In 2021, China addressed the application of foreign legislation and sanctions to Chinese individuals and legal entities both within and outside of the territory of China. Two main legislation were enacted and established a stricter stance against foreign economic sanctions against Chinese organisations and individuals.
Rules on Counteracting Unjustified Extra-Territorial Application of Foreign Legislation and other Measures
Early this year, the Rules on Counteracting Unjustified Extra-Territorial Application of Foreign Legislation and other Measures (“Rules”) were promogulated by the Ministry of Commerce. The Rules provision a working mechanism for Chinese companies and individuals affected by extraterritorial foreign legislation that prohibit or restrict engagement in normal economic, trade, and related activities with a third State (or region) or its citizens, legal person, or other organisations. Affected individuals or entities are required to such matters to the State Council within 30 days. The State Council shall issue a prohibition order to oppose an unjustified extra-territorial application of foreign legislation and other measures.

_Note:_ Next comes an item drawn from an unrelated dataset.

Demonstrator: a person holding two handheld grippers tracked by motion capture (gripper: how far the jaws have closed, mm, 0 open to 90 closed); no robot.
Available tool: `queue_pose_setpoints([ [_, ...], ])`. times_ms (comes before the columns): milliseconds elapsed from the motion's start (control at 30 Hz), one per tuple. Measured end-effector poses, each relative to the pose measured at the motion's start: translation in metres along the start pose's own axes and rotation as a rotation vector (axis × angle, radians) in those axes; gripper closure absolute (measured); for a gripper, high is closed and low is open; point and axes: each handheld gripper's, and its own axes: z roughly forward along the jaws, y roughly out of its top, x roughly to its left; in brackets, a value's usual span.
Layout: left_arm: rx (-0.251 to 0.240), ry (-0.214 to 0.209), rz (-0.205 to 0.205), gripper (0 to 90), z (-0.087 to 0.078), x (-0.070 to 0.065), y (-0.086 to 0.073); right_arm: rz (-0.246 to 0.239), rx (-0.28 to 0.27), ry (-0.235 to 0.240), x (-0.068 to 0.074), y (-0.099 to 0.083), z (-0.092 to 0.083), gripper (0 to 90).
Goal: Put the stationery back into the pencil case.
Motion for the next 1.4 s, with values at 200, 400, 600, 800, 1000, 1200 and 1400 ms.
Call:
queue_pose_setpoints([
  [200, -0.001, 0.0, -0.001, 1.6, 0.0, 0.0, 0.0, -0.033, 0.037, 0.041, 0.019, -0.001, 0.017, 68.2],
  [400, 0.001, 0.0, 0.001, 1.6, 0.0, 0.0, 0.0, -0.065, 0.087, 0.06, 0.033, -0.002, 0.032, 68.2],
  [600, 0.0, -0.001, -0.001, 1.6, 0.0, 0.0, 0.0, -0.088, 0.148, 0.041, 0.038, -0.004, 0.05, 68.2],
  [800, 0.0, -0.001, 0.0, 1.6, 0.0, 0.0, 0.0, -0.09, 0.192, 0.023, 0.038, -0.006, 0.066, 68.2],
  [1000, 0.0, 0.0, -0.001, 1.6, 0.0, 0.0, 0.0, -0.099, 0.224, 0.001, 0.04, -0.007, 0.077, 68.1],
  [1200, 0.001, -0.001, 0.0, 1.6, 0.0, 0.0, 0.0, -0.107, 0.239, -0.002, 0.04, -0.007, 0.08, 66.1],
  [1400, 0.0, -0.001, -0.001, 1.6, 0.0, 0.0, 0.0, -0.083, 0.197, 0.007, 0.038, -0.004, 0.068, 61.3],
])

Foreign companies in China especially multinationals should note the Rules stipulate any Chinese entities who comply with the unjustified extra-territorial application of foreign legislation subject to a prohibition order can be pursued in court.
The Anti-Foreign Sanctions Law of the People’s Republic of China
The Anti-Foreign Sanctions Law of the People’s Republic of China (“AFSL”) establishes the regulatory framework for foreign persons, both legal entities and individuals, acting against China’s national interests. Under the AFSL, organisations, individuals, and affiliated individuals who directly or indirectly participate in formulating, deciding, and implementing discriminatory restrictive measures against China shall be included in a Sanctions List (“List”). Those included in the List shall be subject to penalties including visa restrictions, prohibitions, or restricted conduct in transactions, cooperation, or other activities with Chinese organisations or individuals. Therefore, for foreign companies and individuals doing business in or with China, AFSL significantly impacts external conduct and communications, and public relations.
Whilst some may view a more assertive China negatively, China’s international significance and role cannot be disregarded. Specifically, in the business world, companies involved in the Chinese market should evaluate their full operations and third parties’ relations and update relevant policies or establish China-specific policies, otherwise risk legal penalties and economic losses. Unless companies forgo the China market completely, the recent legislative movements in strengthening national sovereignty and interests should be reflected in company operations and policies. Companies generating business from China cannot disregard China’s principles around national sovereignty and interests.